Сказать, что я люблю Брамса - ничего не сказать. Я его обожаю. За подлинный романтизм музыкальных образов, за глубокую лиричность тем, за виртуозное владение оркестром, за намеренный отказ от господства разума. Второй концерт - музыка за гранью гениальности, свобода полета, безграничная и абсолютная.
Константин Лифшиц играет его по-другому в сравнении с теми исполнениями, к которым я привыкла, расставляя неожиданные акценты, по-своему выстраивая фразы, необычно используя педаль, выдавая бурный поток там, где до того царила лаконичная сдержанность, сохраняя при этом фантастическую цельность и грандиозность, ни на миг не прерывая устремленного к финалу развития. Интересно слушать, любопытно, потому что наверняка знаешь не все, что ожидает впереди. Возможно, мне ближе менее порывистый, менее контрастный, более мягкий, более мелодичный Брамс, а возможно, как говорила Юдина, исполнение определяется временем, и сегодня Брамс - такой. В любом случае, это приглашение к диалогу, в который хочется вступить, в котором хочется выслушать собеседника, прислушаться к нему.

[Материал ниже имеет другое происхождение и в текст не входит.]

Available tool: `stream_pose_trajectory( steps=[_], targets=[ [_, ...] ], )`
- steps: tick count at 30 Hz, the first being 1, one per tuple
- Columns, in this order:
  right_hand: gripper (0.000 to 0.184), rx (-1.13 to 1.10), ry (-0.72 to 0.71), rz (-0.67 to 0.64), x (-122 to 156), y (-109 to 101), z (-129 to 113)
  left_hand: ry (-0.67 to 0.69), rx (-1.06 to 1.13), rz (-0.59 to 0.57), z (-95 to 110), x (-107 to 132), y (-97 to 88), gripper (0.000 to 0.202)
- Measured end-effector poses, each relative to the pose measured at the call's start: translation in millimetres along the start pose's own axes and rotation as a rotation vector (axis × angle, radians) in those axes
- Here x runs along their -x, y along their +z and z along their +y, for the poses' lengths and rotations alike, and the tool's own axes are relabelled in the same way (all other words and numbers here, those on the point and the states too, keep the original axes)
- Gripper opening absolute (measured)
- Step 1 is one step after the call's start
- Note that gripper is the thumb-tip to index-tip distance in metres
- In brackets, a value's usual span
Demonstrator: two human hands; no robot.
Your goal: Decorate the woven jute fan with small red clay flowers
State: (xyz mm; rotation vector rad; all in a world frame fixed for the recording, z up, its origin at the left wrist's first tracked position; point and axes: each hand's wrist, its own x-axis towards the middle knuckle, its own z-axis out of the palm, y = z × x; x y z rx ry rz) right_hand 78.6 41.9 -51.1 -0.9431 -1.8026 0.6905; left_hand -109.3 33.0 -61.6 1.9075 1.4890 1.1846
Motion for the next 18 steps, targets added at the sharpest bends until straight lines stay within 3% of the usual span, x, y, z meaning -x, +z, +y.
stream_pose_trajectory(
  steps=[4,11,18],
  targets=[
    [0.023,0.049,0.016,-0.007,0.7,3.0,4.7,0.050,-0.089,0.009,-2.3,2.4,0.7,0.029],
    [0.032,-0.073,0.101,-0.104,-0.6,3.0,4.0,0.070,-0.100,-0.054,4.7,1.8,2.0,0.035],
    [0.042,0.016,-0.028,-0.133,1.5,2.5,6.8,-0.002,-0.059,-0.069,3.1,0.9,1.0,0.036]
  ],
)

С Шостаковичем история другая. С одной стороны, как у человека, родившегося в Ленинграде, у меня к нему особое отношение. С другой стороны, он, мне кажется, относится к тем композиторам, которых трудно слушать в записях, по крайней мере, до тех пор, пока не узнаешь хорошо произведение. А на концерт тоже не вдруг пойдешь. И еще реже услышишь заслуживающее внимания. Шостакович не то чтобы труден, но его музыка требует обстоятельного осмысления: не структурированно-рационального, как в случае с Вагнером, а вселенского, космического, надмирного. Она не терпит поверхностности и не обусловленной внутренней энергетикой и динамикой бравады. Она и слушателя вовлекает в размышления о вечных вопросах бытия. Пятнадцатая симфония - тем паче. Дмитрий Лисс и его оркестр погрузили в тревожный мир позднего Шостаковича, серьезно и вдумчиво разработанный композитором. Они сыграли его мужественно и взросло, бережно и уважительно обращаясь с материалом, оттеняя многочисленные грани Шостаковича-симфониста, играя о том, чего не выскажешь словами.
Наши места были напротив первых скрипок. Когда к этому располагала музыка, музыканты улыбались: и Шостаковичу, и Брамсу.